Era un poco intimidante cocinar enfrente de ella. Como era su costumbre, cuando olía algo entraba a la cocina. Un día, no mucho tiempo antes que ella muriera, yo estaba cocinando una carne de res asada de la olla al estilo francés. Y, quién vino pero mi mamá, levantando la tapadera para inspeccionar. Ansiosa para mostrarle que yo también tenía talento para la cocina, le dije cómo preparé la carne de res, cómo usé yerbas y condimentos las cuales ella nunca había visto, el vino que le eché a la olla, etc. Entonces, ella tomó un pedazo de res con sus dedos y le dio una mordida. Con una mirada desafiadora, y con una pequeña sonrisa auto-satisfecha me dijo a mi cara, “La mía es mejor que la tuya. Ni siquiera le pusiste chile.” Con una expresión felizmente decepcionada, le puso la tapadera a la olla. Aquella, que entró arrastrando los pies, ahora salió muy salerosa con un aire de un boxeador triunfante que, en el primer asalto, le dio unos trancazos a un competidor presuntuoso pero chupado. Por supuesto, ella tenía toda la razón. Realisé que era la hija sin talento de una magnifica cocinera. El que yo usara recetas e ingredientes elegantes no podía ocultar quién era La Verdadera Reina de la Cocina. Más tarde, para la cena, se acabó todo el plato que yo le había servido. Después me dijo de una manera disimulada, “Bueno, supongo que un día serás una buena cocinera. No tan buena como yo, claro. . . .” Ay, caramba— ¿no hay un elogio más grande que eso? Quizá se sintió obligada decírmelo porque me tuvo mucha, mucha, pero muchísima lástima.


Tristemente, se nos están muriendo nuestras madres y abuelas, las últimas de nuestras familias de inmigrantes que cocinaban con ingredientes frescos, sin tener que abrir latas, con la excepción de una lata de jitomates de vez en cuando. Aquella, que todos los días hacía de mano tortillas de maíz y harina. Que hacía los mejores moles y tamales del mundo. Que te forzaba a comer chiles y nopales hasta que aprendiste a comértelos con gusto. Que prefería morir antes de comer en Taco Bell. Cuya ambición en la vida era de ser una buena mamá—una cosa noble, no importa lo que diga la sociedad al contrario. Que te quería sin reservas y creía en ti. Que te ensenó a amar la música del Mariachi, nunca imaginando ese día, cuando una canción que a ella le gustaba cantar viene a la radio, que tus ojos estarán inundados de lágrimas.


Deberíamos haber aprendido más de ellas, y no tan solamente de la cocina.


Si tu mamá era como la mía y ya no la tienes, entonces has perdido un tesoro, y lo siento mucho. Para mí, el tenerla entre mis brazos por sólo una vez más, diciéndome que soy una terrible cocinera, sería una alegría deliciosa que jamás me perdería por nada en el mundo.


Mis deseos culinarios para ustedes:


A los de ustedes que descuidaron a sus madres durante su vejez porque estaban Demasiados Ocupados Haciendo Otras Cosas Más Importantes: mi sentido delicado de la buena educación no me permite elaborar, pero tiene que ver con un vaso de tequila brusco y corriente y tragándose el gusano (del pesar).

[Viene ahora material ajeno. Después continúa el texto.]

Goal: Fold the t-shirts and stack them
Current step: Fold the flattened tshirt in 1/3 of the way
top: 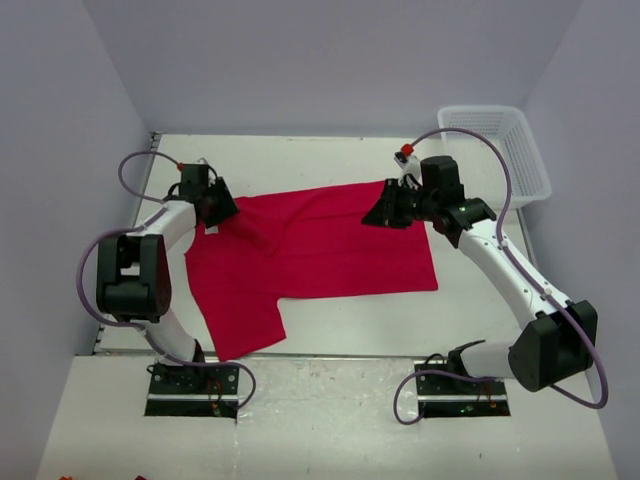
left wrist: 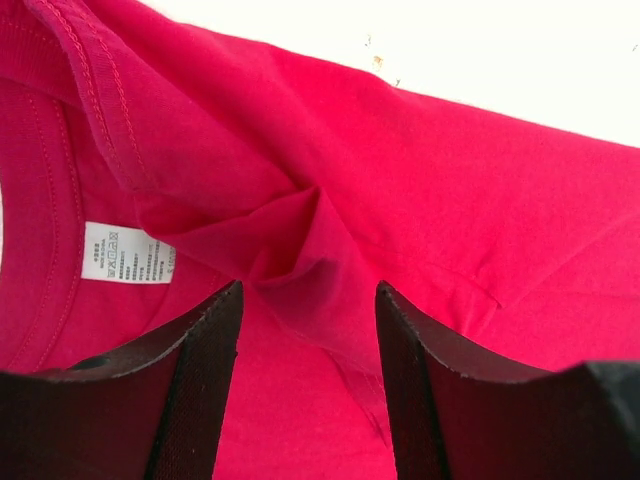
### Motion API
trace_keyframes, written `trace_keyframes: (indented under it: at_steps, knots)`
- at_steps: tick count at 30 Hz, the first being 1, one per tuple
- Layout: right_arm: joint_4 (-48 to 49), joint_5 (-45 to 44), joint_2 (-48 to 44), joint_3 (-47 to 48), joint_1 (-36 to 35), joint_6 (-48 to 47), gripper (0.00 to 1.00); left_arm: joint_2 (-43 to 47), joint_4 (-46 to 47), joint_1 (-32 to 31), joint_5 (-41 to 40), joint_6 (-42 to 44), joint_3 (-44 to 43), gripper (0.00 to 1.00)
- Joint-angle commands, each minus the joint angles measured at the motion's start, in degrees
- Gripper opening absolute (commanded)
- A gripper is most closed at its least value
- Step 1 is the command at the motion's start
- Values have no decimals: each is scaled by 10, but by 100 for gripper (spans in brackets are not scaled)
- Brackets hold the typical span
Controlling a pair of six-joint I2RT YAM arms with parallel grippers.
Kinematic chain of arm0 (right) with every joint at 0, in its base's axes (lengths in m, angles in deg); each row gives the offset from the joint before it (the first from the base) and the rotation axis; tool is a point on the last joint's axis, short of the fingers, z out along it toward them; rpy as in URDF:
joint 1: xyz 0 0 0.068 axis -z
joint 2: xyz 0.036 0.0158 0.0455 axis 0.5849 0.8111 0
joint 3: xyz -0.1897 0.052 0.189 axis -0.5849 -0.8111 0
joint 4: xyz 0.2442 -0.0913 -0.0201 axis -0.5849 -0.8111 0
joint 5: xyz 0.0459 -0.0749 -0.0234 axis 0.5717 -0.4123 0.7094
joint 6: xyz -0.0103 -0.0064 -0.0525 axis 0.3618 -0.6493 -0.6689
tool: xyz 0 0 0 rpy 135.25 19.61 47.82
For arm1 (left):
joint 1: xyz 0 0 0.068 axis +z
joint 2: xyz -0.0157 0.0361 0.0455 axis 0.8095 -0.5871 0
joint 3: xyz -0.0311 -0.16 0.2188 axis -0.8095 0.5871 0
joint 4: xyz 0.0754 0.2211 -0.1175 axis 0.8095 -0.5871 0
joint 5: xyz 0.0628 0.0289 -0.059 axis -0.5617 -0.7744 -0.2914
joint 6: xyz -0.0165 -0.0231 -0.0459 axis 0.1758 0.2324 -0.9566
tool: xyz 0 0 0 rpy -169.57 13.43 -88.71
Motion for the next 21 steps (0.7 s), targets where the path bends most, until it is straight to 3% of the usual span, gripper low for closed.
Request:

A los de ustedes que cuidaron a sus madres, especialmente en sus últimos días: que tengan puros recuerdos felices de ellas cuando se sientan a la mesa con sus familias, disfrutando de la comida deliciosa que ellas antes preparaban para ustedes. Que atesoren sus recetas y las dé a sus hijos como una herencia, y que ellos se las den a sus hijos. Que ellos los amen y los cuiden a ustedes con la misma devoción que ustedes les mostraron para con sus madres en su hora de necesidad.


Dedico esta entrada a mis lindas hermanas y a cierta amistad querida.